I have a tibble that I've been asked to break down into certain combinations and send as sheets in an Excel document. So I'm using dplyr::group_split() to break the tibble into said combinations, and from there I can use writexl::write_xlsx() to write each tibble in the list to a sheet in an Excel document. For an interaction of two variables within the mtcars dataset, it would look like so:
mtcars %>%
dplyr::group_split(gear, carb) %>%
writexl::write_xlsx(path = here::here("temp.xlsx"))
Which, for mtcars
, leaves me with an Excel file with 11 sheets (more in reality). However, as the list objects are unnamed the sheets are also unnamed.
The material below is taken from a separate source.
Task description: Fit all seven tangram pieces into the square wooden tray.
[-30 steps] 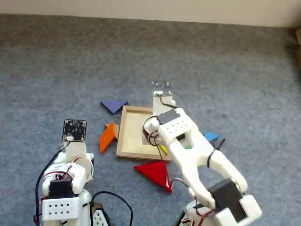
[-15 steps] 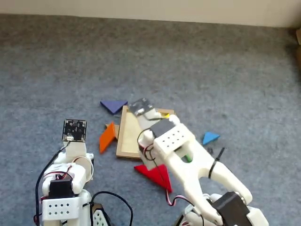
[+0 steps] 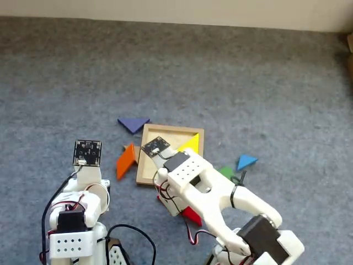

Thus, what I want to do, programmatically, is set the names of the list objects based on what the content of the two columns in question are in each tibble. I figured I'd use purrr::set_names()
for this.
So that you have an idea of the naming of the list objects, it would be something like this:
library(tidyverse)
library(glue)
mtcars %>%
group_split(gear, carb) %>%
map(.x = .,
.f = ~glue("gear_{first(.$gear)}_carb_{first(.$carb)}"))
## Actual output ##
#[[1]]
#gear_3_carb_1
#
#[[2]]
#gear_3_carb_2
#
#[[3]]
#gear_3_carb_3
#
#[[4]]
#gear_3_carb_4
#
#[[5]]
#gear_4_carb_1
#
#[[6]]
#gear_4_carb_2
#
#[[7]]
#gear_4_carb_4
#
#[[8]]
#gear_5_carb_2
#
#[[9]]
#gear_5_carb_4
#
#[[10]]
#gear_5_carb_6
#
#[[11]]
#gear_5_carb_8
So now that I have the way of creating the names. Here's my actual attempt at doing so with map2
mtcars %>%
group_split(gear, carb) %>%
map2(.x = .,
.y = glue("gear_{first(.$gear)}_carb_{first(.$carb)}"),
.f = ~set_names(x = .x,
nm = .y))
But all it returns is an empty list
#list()
Here's what I was hoping/expecting to happen:
mtcars %>%
group_split(gear, carb) %>%
map2(.x = .,
.y = glue("gear_{first(.$gear)}_carb_{first(.$carb)}"),
.f = ~set_names(x = .x,
nm = .y)) %>%
head(1)
## Not actually what gets outputted ##
#$`gear_3_carb_1`
## A tibble: 3 x 11
# mpg cyl disp hp drat wt qsec vs am gear carb
# <dbl> <dbl> <dbl> <dbl> <dbl> <dbl> <dbl> <dbl> <dbl> <dbl> <dbl>
#1 21.4 6 258 110 3.08 3.22 19.4 1 0 3 1
#2 18.1 6 225 105 2.76 3.46 20.2 1 0 3 1
#3 21.5 4 120. 97 3.7 2.46 20.0 1 0 3 1
Alas, that's not what happens, and I'm rather confused
So my question is: What am I missing? And if my thinking about this is wholly wrong, what other programmatic, "within-pipe" way is there to achieve something like this?